GIVEN RECORDS.
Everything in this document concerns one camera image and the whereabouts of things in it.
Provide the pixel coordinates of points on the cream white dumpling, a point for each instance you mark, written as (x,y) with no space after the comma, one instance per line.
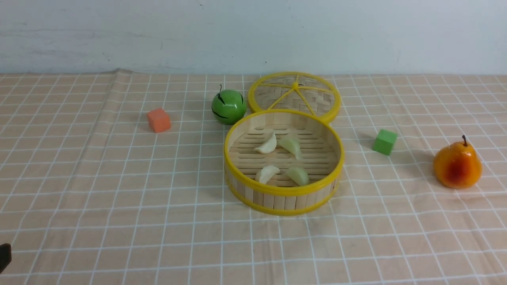
(264,175)
(268,146)

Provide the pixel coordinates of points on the pale green dumpling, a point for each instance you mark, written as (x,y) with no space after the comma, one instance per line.
(298,175)
(291,144)

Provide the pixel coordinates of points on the green cube block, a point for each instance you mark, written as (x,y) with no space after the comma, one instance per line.
(385,142)

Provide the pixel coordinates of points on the green apple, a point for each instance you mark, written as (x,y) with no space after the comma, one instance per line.
(228,106)

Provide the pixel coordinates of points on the bamboo steamer tray yellow rims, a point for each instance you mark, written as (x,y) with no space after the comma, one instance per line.
(323,157)

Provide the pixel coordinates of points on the beige checkered tablecloth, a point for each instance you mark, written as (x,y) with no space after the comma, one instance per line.
(90,195)

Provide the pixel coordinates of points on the orange yellow pear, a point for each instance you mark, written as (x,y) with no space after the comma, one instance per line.
(458,166)

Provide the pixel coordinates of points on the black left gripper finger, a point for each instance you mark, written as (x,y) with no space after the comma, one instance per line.
(5,256)

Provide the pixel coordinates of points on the bamboo steamer lid yellow rim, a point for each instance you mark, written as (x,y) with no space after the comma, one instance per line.
(299,91)

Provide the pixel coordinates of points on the orange cube block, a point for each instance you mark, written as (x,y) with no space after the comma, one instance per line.
(159,120)

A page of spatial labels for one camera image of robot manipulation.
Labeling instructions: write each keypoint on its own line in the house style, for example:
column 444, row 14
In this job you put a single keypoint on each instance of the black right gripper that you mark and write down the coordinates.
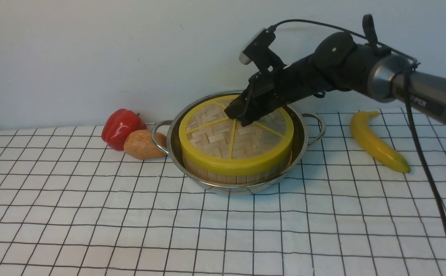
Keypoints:
column 282, row 86

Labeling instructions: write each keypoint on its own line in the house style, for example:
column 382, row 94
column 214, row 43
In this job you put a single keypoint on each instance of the bamboo steamer basket yellow rim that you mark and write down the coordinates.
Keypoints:
column 236, row 171

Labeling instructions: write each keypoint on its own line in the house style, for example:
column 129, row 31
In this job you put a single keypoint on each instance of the bamboo steamer lid yellow rim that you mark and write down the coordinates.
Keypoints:
column 207, row 130

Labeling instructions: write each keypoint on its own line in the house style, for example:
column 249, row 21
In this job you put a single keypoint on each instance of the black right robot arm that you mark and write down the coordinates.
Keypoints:
column 338, row 63

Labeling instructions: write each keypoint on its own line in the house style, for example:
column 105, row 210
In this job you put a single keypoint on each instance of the stainless steel pot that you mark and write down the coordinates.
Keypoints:
column 309, row 128

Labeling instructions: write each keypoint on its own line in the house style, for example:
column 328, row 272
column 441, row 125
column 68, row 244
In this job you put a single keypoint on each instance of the yellow banana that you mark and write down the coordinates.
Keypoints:
column 366, row 138

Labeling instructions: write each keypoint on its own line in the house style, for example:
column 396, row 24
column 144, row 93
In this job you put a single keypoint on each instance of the brown potato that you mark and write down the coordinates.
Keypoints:
column 139, row 145

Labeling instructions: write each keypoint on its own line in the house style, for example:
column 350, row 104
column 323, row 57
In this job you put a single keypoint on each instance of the red bell pepper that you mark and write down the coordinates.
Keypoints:
column 119, row 125

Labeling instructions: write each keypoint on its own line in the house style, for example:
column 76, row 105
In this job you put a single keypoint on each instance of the white checkered tablecloth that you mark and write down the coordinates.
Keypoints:
column 70, row 206

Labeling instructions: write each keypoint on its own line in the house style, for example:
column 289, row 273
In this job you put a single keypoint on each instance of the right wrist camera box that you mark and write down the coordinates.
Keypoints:
column 258, row 51

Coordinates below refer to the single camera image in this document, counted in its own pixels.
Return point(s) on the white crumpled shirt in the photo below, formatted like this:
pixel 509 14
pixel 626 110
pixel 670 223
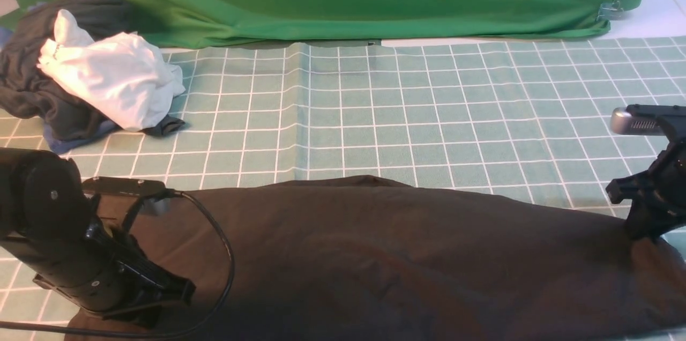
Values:
pixel 123 76

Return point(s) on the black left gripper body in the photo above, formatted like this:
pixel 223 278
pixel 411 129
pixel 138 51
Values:
pixel 105 272

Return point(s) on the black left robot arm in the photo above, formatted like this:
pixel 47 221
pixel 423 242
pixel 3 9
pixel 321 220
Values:
pixel 76 237

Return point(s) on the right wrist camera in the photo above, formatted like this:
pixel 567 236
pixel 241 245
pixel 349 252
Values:
pixel 645 120

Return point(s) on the gray long-sleeved shirt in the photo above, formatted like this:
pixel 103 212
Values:
pixel 366 258

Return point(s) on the metal binder clip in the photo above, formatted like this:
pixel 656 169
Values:
pixel 610 11

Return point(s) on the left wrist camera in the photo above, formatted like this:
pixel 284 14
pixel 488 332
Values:
pixel 150 197

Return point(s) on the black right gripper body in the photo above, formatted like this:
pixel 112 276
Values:
pixel 657 195

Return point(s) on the dark gray crumpled garment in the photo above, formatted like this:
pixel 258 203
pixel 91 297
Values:
pixel 102 19

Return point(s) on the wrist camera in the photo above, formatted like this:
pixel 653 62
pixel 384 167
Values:
pixel 645 120
pixel 150 197

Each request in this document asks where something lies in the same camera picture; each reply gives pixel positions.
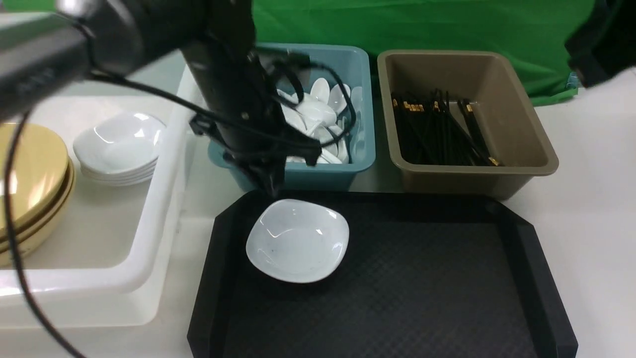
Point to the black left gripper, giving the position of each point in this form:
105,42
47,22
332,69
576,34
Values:
240,89

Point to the white square dish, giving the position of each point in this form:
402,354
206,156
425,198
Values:
298,241

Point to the yellow noodle bowl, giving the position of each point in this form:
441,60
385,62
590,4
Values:
39,170

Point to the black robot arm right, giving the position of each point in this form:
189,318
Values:
604,45

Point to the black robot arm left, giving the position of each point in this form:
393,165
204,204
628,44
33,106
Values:
108,40

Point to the yellow bowl in tub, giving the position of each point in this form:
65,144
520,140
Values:
32,236

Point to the pile of white spoons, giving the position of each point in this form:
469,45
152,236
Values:
323,115

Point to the teal plastic bin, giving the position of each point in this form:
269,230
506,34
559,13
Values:
353,66

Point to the stack of white dishes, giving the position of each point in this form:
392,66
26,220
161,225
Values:
122,150

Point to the large white plastic tub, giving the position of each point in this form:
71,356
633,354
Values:
106,262

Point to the bundle of black chopsticks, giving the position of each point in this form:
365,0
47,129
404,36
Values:
429,134

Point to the black serving tray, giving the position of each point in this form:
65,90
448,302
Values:
424,276

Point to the brown plastic bin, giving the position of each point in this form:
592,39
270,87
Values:
512,130

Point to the green cloth backdrop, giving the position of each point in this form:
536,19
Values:
531,34

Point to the blue binder clip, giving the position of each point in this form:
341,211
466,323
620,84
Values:
573,81

TASK. Please go through the data above and copy each line that has the word "body".

TASK RESULT.
Return point(s) on the black left gripper body in the photo above, formatted like this:
Return point(s) on the black right gripper body in the photo above, formatted like this:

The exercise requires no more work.